Thursday, November 4

No Other Gods Before Me

I, the Lord, am your God,
who brought you from the land of Egypt,
from the house of bondage.

You shall have no other gods before me.

This is the first and greatest commandment. Of course, all of God's commands are important, but this is numero uno. I wonder if we consider enough how well we keep it.

Implicit in this command is the necessity of knowing our God. To the extent that our knowledge of God is incorrect, the idea we form of God will be off-base. If our idea of God is skewed, then it isn't quite the one true God we are holding in our minds when we worship and serve him. And if we get enough wrong in our thinking about God, we run the risk of worshipping another god altogether: we may be putting our own wrong idea of what God must be like before the true God who reveals himself to us in the created order and in his word. We are, to the extent that we are wrong in how we see God, exchanging the truth of God for a lie. The more true things we know about the Creator God that is, the closer we can get to keeping the first commandment perfectly.
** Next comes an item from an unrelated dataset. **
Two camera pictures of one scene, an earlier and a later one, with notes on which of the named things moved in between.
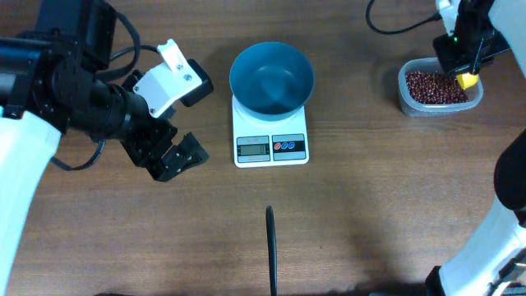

There are a couple of things I learned from writing all those pieces on the attributes of God. The first one is that it's really important to understand God rightly. Not only does our keeping the first commandment depend on it, but if we fall short in our knowledge of who God is, we will never get close to the standards of behaviour demanded of us, for where our pattern is off, our copied image will be off. We cannot be good imitators of someone we don't really know.

The second thing I learned (Well, maybe I knew this already, but I certainly was reminded of it over and over!) is that I will not (not now, anyway) have a view of God that is exactly right. I know that I fell short in every one of those pieces I wrote. I desired to get it right, so I worked hard on each post. I felt like I'd been in a week long wrestling match by the time I posted each piece, but I was never quite satisfied, because I always knew it wasn't completely right.

That doesn't mean that writing those pieces wasn't rewarding! It was, because after every one, I felt that I knew more right things about God than I had before I started, and that my view of him was nearer to the correct one than it had been. There was less of the "other gods before me," and more of the "Lord... your God, who brought you from the land of Egypt" in my understanding of God.

And I hope to continue learning more, getting more of it right. Nothing works better for this than reading (and studying) the whole of scripture. Different sections, different stories, emphasize different aspects of God, and as we read the whole thing--all of it--we can begin to get a more integrated picture of the whole of who God is. Every couple of years I try to read Knowing God by J. I. Packer, too, and each time I make adjustments in my thoughts of God. Yep, I have no doubt that it'll be a whole lifetime of adjusting my thinking.

I am glad to be done with the weekly wrestling matches, though. Now maybe I can move on to something easier, like who exactly was Melchizedek, or what is the absolutely guaranteed perfectly correct eschatological viewpoint. Or something.